What this task involves ::
Retype only the lines from the top of the records to the line with "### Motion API", including that line but none of the pictures.

Recorded data ::
━━━━━━━━
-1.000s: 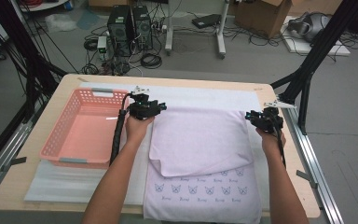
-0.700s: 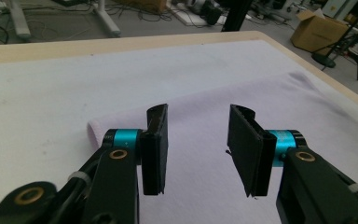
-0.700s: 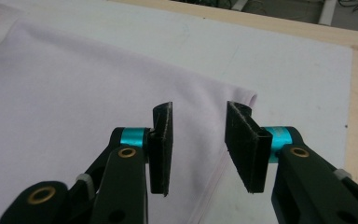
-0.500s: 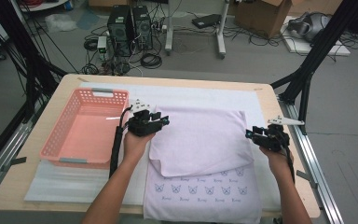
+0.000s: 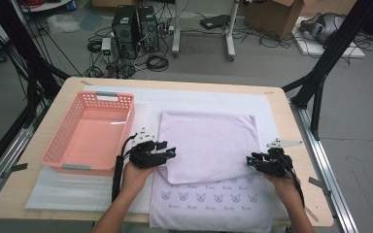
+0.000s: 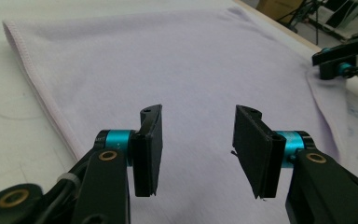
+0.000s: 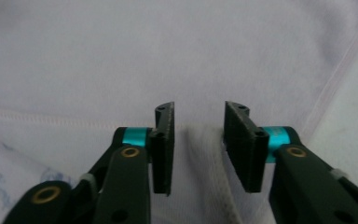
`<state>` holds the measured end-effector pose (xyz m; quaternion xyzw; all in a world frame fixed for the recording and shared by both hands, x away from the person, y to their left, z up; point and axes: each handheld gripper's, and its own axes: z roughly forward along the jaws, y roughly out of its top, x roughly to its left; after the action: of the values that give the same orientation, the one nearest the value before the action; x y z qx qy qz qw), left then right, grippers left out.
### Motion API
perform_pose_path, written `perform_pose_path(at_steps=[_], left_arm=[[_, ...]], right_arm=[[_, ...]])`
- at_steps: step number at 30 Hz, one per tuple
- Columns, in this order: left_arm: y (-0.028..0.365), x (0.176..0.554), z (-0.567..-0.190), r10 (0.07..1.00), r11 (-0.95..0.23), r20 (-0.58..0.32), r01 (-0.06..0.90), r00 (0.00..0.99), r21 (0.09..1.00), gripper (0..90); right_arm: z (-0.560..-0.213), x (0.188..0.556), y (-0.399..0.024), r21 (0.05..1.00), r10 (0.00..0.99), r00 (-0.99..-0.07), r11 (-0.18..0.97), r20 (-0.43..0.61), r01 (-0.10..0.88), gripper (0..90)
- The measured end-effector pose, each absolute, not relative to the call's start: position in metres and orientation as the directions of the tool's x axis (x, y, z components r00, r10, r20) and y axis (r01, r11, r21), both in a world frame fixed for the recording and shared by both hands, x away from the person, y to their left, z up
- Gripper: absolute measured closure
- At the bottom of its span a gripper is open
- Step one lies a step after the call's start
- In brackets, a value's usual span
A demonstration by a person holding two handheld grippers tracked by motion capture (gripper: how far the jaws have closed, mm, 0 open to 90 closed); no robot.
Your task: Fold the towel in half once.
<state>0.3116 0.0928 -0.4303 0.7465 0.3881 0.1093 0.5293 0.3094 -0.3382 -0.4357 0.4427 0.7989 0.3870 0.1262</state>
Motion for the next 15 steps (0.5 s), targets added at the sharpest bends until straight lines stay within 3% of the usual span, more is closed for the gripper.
perform_pose_path(at_steps=[1, 2, 5, 10, 15], left_arm=[[0.096, 0.306, -0.433, 0.694, -0.143, -0.248, 0.467, 0.676, 0.872, 52.6], [0.099, 0.301, -0.436, 0.690, -0.146, -0.252, 0.472, 0.678, 0.869, 52.3], [0.107, 0.289, -0.442, 0.691, -0.154, -0.251, 0.477, 0.678, 0.865, 51.8], [0.113, 0.275, -0.445, 0.700, -0.162, -0.224, 0.457, 0.678, 0.875, 50.8], [0.110, 0.272, -0.445, 0.699, -0.159, -0.221, 0.450, 0.680, 0.879, 48.3]], right_arm=[[-0.436, 0.306, -0.339, 0.730, 0.803, -0.580, 0.315, 0.135, 0.606, 80.1], [-0.437, 0.302, -0.340, 0.737, 0.796, -0.593, 0.326, 0.124, 0.592, 82.6], [-0.437, 0.283, -0.345, 0.762, 0.778, -0.617, 0.326, 0.120, 0.560, 82.4], [-0.441, 0.253, -0.360, 0.751, 0.761, -0.641, 0.366, 0.098, 0.549, 74.2], [-0.432, 0.237, -0.377, 0.801, 0.793, -0.590, 0.252, 0.151, 0.543, 60.6]])
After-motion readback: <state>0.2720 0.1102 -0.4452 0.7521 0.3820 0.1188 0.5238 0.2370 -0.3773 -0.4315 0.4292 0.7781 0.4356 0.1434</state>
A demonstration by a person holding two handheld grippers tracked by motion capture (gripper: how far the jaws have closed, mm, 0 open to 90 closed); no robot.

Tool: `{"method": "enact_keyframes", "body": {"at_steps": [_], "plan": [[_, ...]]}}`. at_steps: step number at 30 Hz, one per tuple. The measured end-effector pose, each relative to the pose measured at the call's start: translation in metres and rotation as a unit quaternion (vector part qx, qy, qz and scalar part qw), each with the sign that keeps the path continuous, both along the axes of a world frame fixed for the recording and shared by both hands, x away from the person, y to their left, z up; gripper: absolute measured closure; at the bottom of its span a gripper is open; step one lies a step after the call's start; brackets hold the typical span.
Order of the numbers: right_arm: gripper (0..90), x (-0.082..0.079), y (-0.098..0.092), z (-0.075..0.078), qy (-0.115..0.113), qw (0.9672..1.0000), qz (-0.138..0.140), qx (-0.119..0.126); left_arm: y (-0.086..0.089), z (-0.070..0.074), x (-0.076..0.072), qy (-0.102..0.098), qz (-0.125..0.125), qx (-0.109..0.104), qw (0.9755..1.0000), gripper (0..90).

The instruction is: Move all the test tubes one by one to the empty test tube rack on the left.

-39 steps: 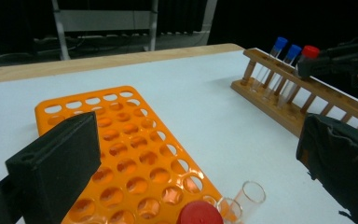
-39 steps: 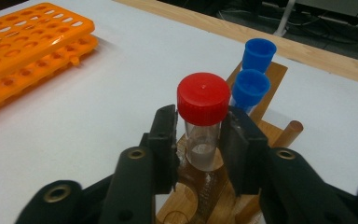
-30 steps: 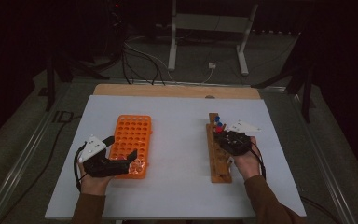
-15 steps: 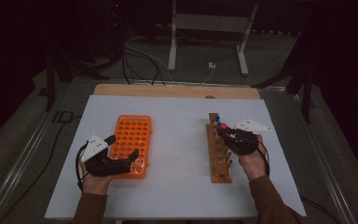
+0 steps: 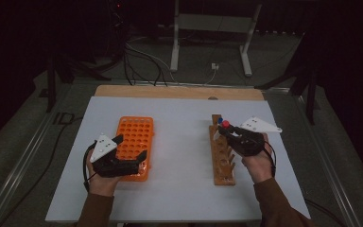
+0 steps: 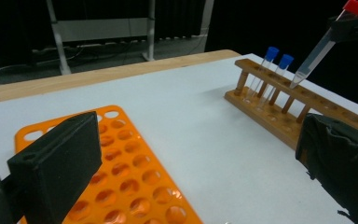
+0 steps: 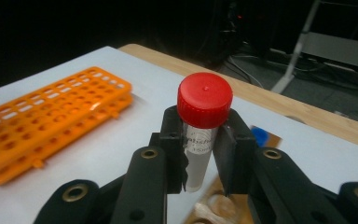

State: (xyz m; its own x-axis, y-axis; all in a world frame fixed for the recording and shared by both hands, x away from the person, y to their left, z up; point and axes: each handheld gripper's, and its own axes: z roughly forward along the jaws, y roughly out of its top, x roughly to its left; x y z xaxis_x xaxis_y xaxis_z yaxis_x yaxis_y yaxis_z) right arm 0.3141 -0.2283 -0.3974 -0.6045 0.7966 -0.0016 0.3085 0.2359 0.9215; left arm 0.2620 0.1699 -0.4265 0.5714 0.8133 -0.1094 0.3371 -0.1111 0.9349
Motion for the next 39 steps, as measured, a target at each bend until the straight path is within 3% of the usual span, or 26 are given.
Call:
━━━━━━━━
Solution for this task ::
-1.000s: 
-0.700s: 
-0.700s: 
-0.500s: 
+0.000s: 
+0.000s: 
+0.000s: 
`<state>` holds the measured end-effector pose (xyz m; quaternion xyzw; all in a world frame fixed for the recording and shared by both hands, x away from the person, y to their left, z up; point and axes: each handheld gripper's, and its own axes: z roughly forward along the jaws, y roughly out of its top, x roughly to its left; after the action: of the values that give the same orientation, the one nearest the value before the action; x y z qx qy qz qw), left then right, grippers left out.
### Motion API

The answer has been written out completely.